Someone asked me after the show: well, do you believe in magic?

I was a little taken aback, because to me there’s no question. Are my feelings not clear? Am I communicating something subconsciously, some doubt, some deep lingering hesitation?

But then again, the reason I am working on a show about believing in magic, the reason I’m building a creative workout program around it, is because I frequently forget about it.

It’s easy to find yourself lost in a fog of forgetfulness about what magic feels like and how it works. To feel adrift, floating along at the mercy of elements you don’t understand or control.

For me, when I’m lost in that fog, the way back to magic is through magic. It’s like self care: when I get busy or tired or stressed out, I stop taking care of myself, stop paying attention to my self-talk, stop drinking enough water, give in to the desire to eat starbursts instead of eating actual fruit. I stop drawing self-portraits in my daily dream journal. I forget how important it is to check in with my friends.
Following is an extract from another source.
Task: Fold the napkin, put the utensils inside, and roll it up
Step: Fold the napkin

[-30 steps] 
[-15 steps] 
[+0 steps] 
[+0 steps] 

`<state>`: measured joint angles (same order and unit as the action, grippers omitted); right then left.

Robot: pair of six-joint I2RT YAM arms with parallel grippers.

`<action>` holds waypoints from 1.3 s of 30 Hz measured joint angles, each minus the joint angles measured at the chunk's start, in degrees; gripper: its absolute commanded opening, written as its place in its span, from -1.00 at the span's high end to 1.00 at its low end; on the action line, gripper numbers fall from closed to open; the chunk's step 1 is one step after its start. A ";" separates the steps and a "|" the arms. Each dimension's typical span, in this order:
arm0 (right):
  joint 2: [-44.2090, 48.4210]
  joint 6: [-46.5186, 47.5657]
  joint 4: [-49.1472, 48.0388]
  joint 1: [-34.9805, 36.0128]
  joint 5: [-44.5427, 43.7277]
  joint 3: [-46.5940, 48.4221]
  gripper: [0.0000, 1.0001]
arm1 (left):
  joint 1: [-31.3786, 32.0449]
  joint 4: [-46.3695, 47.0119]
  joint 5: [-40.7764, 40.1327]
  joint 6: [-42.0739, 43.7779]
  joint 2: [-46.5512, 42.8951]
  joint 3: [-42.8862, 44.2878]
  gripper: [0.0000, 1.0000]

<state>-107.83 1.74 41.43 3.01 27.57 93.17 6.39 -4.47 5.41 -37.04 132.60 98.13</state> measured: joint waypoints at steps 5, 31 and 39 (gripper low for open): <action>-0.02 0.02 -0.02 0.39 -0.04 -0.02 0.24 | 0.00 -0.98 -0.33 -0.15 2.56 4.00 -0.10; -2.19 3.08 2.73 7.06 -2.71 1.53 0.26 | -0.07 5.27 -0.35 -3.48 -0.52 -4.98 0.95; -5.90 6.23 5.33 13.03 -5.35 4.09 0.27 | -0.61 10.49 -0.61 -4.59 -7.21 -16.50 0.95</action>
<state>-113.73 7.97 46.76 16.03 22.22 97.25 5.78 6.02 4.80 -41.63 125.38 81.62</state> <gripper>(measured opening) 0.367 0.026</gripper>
And it starts to feel all or nothing. It starts to feel like what is required to get me back into alignment with myself is something huge and insurmountable. When in fact, the way in is through small gestures, small tokens, small footsteps. One drink of water! One drink of water is all it takes for my body to remember what being refreshed feels like. One text to a friend is all it takes to set a time to get together over coffee. Five minutes of sitting with a pen and a blank page of my dream journal is all it takes to draw a self portrait and feel that rush of recognition. Five minutes of walking outside to give all my attention to a tree is all it takes to see some magic at work.

Does that sound silly? I am serious: go outside right now and look at a tree. Or a plant or a flower or a bug. You start to notice things you didn’t see before. And in that noticing, magic starts to creep back in, possibility creeps back in. The awareness that the world is much bigger than you can imagine creeps back in.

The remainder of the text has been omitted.